Add lowering of Lgamma to TensorFlow dialect.

Based on the XlaClient implementation of Lgamma at tensorflow/compiler/xla/compile/lib/math.cc. PiperOrigin-RevId: 337562141 Change-Id: I0fa92add4d062130cbfbdc14987d5103abaae40b
2020-10-16 13:00:15 -07:00 · 2020-10-16 13:00:15 -07:00 · 2e58714aee
commit 2e58714aee
parent 8653ed4e56
3 changed files with 218 additions and 4 deletions
--- a/tensorflow/compiler/mlir/tensorflow/tests/lower_tf.mlir
+++ b/tensorflow/compiler/mlir/tensorflow/tests/lower_tf.mlir
@ -693,3 +693,14 @@ func @round_unranked(%arg0: tensor<*xf32>) -> tensor<*xf32> {
  %0 = "tf.Round"(%arg0) : (tensor<*xf32>) -> tensor<*xf32>
  return %0 : tensor<*xf32>
 }
+
+// CHECK-LABEL: func @lgamma
+func @lgamma(%arg0: tensor<4xf32>) -> tensor<4xf32> {
+  // The lowering for lgamma is complicated, which makes it awkward to write a
+  // complete test for it here. Instead we test that Lgamma is at least being
+  // lowered here and rely on UnaryOpsTest.testFloatOps and other TensorFlow
+  // tests to check it is lowered correctly and with sufficient precision.

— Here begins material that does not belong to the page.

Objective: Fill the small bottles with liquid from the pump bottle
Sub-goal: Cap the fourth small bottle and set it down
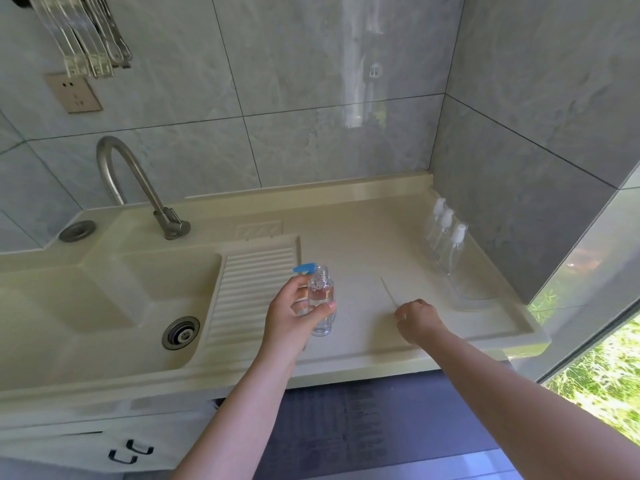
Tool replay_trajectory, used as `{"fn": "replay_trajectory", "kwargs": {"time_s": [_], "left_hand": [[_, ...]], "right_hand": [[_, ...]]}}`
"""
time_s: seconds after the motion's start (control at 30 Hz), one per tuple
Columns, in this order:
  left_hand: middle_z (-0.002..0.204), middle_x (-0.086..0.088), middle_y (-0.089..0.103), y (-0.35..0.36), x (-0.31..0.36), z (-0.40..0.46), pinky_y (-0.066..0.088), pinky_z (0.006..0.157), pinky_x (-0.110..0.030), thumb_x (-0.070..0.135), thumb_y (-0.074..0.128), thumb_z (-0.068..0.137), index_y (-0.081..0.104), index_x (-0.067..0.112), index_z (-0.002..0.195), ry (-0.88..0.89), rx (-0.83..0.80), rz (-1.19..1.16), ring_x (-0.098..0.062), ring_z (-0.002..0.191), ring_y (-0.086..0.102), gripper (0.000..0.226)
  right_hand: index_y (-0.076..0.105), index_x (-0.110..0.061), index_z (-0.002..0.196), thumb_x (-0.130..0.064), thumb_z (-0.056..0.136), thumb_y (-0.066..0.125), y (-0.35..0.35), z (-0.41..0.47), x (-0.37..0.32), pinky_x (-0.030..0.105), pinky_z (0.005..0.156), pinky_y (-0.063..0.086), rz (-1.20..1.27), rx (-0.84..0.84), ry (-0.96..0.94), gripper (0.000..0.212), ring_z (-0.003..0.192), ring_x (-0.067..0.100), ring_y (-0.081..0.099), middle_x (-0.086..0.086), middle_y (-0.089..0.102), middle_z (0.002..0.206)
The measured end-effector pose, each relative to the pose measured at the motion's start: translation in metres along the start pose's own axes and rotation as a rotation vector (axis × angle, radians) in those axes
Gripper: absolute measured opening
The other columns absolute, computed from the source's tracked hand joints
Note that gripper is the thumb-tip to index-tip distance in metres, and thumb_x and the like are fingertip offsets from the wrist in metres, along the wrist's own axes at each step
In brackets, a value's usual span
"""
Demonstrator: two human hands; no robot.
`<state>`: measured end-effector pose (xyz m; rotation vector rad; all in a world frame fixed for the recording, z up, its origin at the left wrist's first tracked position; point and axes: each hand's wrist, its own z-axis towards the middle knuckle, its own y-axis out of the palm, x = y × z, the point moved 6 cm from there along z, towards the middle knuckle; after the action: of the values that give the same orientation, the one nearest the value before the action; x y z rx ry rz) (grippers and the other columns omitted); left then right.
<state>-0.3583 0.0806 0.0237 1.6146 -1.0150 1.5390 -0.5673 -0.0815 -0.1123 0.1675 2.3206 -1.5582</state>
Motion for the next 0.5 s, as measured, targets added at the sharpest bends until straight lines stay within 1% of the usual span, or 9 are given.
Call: {"fn": "replay_trajectory", "kwargs": {"time_s": [0.17, 0.27, 0.4, 0.5], "left_hand": [[0.106, 0.002, 0.073, -0.001, 0.001, 0.002, 0.05, 0.065, -0.01, 0.004, 0.081, 0.076, 0.064, 0.023, 0.113, 0.006, 0.001, -0.008, -0.011, 0.099, 0.068, 0.044], [0.105, 0.003, 0.073, -0.001, 0.0, 0.003, 0.05, 0.067, -0.011, 0.005, 0.081, 0.076, 0.064, 0.024, 0.111, 0.009, -0.003, -0.001, -0.011, 0.1, 0.067, 0.044], [0.103, 0.005, 0.073, 0.0, -0.001, 0.004, 0.05, 0.07, -0.012, 0.006, 0.081, 0.076, 0.065, 0.027, 0.109, 0.013, -0.011, -0.004, -0.011, 0.101, 0.067, 0.043], [0.104, 0.004, 0.073, 0.0, 0.0, 0.004, 0.05, 0.073, -0.015, 0.007, 0.081, 0.076, 0.065, 0.027, 0.11, 0.014, -0.017, -0.006, -0.011, 0.101, 0.067, 0.043]], "right_hand": [[0.069, -0.018, 0.119, -0.005, 0.088, 0.05, -0.005, -0.001, -0.004, 0.033, 0.106, 0.044, -0.047, 0.064, -0.028, 0.039, 0.124, 0.026, 0.049, 0.005, 0.054, 0.128], [0.068, -0.013, 0.119, -0.001, 0.088, 0.05, -0.006, -0.005, -0.003, 0.033, 0.098, 0.049, -0.096, 0.113, -0.069, 0.037, 0.118, 0.03, 0.052, 0.009, 0.05, 0.124], [0.067, -0.011, 0.112, -0.006, 0.093, 0.052, -0.009, -0.013, 0.002, 0.032, 0.088, 0.05, -0.095, 0.171, -0.111, 0.024, 0.111, 0.03, 0.051, 0.011, 0.049, 0.12], [0.068, -0.01, 0.106, 0.001, 0.088, 0.052, -0.013, -0.02, 0.005, 0.035, 0.08, 0.053, -0.04, 0.225, -0.145, 0.026, 0.106, 0.031, 0.052, 0.011, 0.049, 0.117]]}}
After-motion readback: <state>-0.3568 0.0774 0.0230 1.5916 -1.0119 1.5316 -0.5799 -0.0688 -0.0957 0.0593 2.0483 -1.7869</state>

+  // CHECK-NOT: tf.Lgamma
+  %0 = "tf.Lgamma"(%arg0) : (tensor<4xf32>) -> tensor<4xf32>
+  return %0 : tensor<4xf32>
+}
--- a/tensorflow/compiler/mlir/tensorflow/transforms/lower_tf.cc
+++ b/tensorflow/compiler/mlir/tensorflow/transforms/lower_tf.cc
@ -477,6 +477,210 @@ class LowerInvertPermutationOp
  }
 };

+// Approximates lgamma using Lanczos' approximation from
+// "A Precision Approximation of the Gamma Function". SIAM Journal on Numerical
+// Analysis series B. Vol. 1:
+// lgamma(z + 1) = (log(2) + log(pi)) / 2 + (z + 1/2) * log(t(z)) - t(z) + A(z)

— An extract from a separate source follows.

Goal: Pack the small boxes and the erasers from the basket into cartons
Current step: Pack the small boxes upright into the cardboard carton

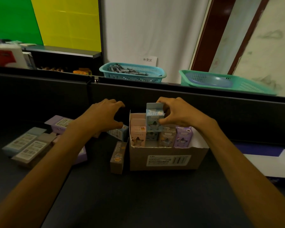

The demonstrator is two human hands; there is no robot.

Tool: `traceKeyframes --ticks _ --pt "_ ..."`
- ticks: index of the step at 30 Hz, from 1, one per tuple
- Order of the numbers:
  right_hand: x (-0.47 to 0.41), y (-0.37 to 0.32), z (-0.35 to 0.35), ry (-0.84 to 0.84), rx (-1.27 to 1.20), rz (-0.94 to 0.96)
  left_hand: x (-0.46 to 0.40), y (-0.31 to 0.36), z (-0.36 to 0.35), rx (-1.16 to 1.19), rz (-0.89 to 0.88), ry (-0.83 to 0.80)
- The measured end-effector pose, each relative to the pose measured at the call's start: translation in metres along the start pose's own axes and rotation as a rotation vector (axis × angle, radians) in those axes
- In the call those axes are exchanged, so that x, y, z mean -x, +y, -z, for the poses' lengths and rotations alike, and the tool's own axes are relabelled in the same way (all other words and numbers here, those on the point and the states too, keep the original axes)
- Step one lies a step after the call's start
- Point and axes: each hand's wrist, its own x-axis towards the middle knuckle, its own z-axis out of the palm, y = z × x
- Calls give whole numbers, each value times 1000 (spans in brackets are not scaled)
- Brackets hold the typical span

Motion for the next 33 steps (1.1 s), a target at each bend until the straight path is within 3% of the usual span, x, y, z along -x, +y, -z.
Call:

+// t(z) = z + kLanczosGamma + 1/2
+// A(z) = kBaseLanczosCoeff
+//       + sigma(k = 1, n, kLanczosCoefficients[i] / (z +  k))
+//
+// Coefficients for the Lanczos approximation of the gamma function. The
+// coefficients are uniquely determined by the choice of g and n
+// (kLanczosGamma and kLanczosCoefficients.size() + 1). The coefficients below
+// correspond to [7, 9]. [5, 7], [7, 9], [9, 10], and [607/128.0, 15] were
+// evaluated and [7, 9] seemed to be the least sensitive to the quality of the
+// log function. In particular, [5, 7] is the only choice where -1.5e-5 <=
+// lgamma(2) <= 1.5e-5 for a particularly inaccurate log function.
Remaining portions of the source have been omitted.